How to Calculate ROAS?
The formula for counting ROAS is the following:
ROAS = income/expensesIf you need it in %, then:ROAS = income/expenses х 100%The calculator shows:
- revenue - the total amount that was received due to the advertising campaign;
- expenses - marketing promotional venture costs.
Nota bene: Take into account the budget for launching and maintaining campaigns when counting the indicators. But do not include additional costs such as payment for the services of a designer, a copywriter, PPC professionals and others, and delivery and the cost of the product.
An example of ROAS calculator Facebook: you spent $500 on promotion and SMM optimization of the company's official social media profile. This action provided 200 registrations for $5 each. Comings from the advertising campaign are as follows: 200 × $5 = $1000. Now let's count the payback rate of advertising: $1000 / $500 = $2. This means that 1 dollar spent on advertising brought you $2 of profit. A good ROAS indicator is more than 1.

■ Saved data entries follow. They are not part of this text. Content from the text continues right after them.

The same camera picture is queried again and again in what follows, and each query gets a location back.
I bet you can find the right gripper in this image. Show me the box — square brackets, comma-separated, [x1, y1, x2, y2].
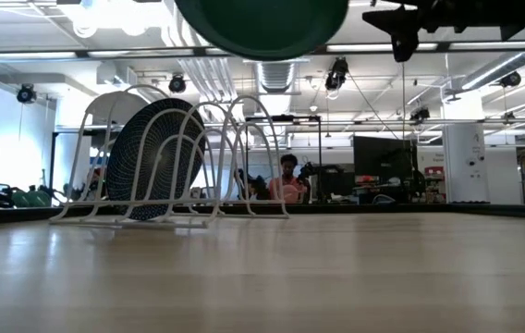
[361, 0, 502, 64]

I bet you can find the green plate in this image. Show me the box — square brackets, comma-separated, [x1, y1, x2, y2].
[173, 0, 350, 62]

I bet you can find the blue net-patterned plate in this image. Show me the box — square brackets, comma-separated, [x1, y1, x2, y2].
[104, 97, 207, 222]

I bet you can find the black ceiling-hung reel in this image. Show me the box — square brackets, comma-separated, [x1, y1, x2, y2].
[324, 57, 349, 92]
[409, 105, 431, 125]
[168, 73, 188, 93]
[16, 82, 37, 104]
[500, 71, 522, 89]

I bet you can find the large black monitor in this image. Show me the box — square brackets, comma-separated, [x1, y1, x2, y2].
[353, 136, 419, 195]

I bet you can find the person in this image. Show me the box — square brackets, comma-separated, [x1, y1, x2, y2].
[269, 154, 312, 204]

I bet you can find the green round bag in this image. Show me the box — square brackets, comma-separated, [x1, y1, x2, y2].
[10, 184, 54, 208]

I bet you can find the silver ribbed ventilation duct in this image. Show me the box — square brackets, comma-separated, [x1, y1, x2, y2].
[255, 59, 301, 93]

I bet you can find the black metal frame stand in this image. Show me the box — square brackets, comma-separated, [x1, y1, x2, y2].
[49, 129, 91, 200]
[243, 114, 324, 204]

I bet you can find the black metal rig frame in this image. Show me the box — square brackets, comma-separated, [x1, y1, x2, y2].
[0, 203, 525, 228]

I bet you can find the white wire dish rack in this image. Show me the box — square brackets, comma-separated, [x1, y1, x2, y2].
[49, 84, 290, 230]

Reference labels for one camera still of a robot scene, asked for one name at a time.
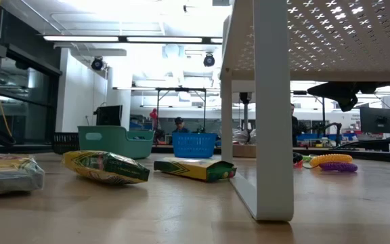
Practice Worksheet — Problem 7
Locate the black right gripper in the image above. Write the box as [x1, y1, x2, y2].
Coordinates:
[307, 81, 390, 113]

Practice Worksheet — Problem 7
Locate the white perforated metal shelf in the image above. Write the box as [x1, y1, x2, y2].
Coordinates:
[219, 0, 390, 223]

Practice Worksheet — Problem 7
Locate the yellow green crayon box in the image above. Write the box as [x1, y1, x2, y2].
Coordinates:
[62, 150, 151, 186]
[0, 153, 45, 197]
[153, 157, 238, 183]

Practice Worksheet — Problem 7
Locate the large black monitor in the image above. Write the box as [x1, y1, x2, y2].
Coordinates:
[359, 106, 390, 134]

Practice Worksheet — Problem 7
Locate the person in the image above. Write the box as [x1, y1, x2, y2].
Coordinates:
[290, 102, 301, 148]
[171, 116, 190, 134]

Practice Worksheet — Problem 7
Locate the yellow coil wristband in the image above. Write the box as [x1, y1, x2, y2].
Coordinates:
[309, 153, 354, 168]

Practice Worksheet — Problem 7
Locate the purple coil wristband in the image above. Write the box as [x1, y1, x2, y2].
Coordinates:
[318, 161, 359, 173]

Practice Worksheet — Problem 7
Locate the round black ceiling fixture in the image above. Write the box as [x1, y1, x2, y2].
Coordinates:
[202, 53, 216, 68]
[90, 56, 105, 72]

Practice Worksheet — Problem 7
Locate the blue slotted plastic basket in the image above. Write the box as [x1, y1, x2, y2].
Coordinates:
[171, 131, 218, 159]

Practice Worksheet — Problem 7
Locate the red background object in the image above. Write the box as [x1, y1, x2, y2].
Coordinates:
[149, 108, 159, 130]

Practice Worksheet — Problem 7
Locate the small black monitor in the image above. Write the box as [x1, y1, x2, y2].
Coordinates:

ROAS is an extremely important indicator. First, it gives the way to figure out the profitability/unprofitability of a promotional venture if you do not have data on the difference between price and cost (marginality) and the ROI index. Second, you can count at what ratio the campaign will achieve the planned results or be at least self-sufficient (go to zero). Third, this indicator is easy to find using web tools like the online ROAS calculator.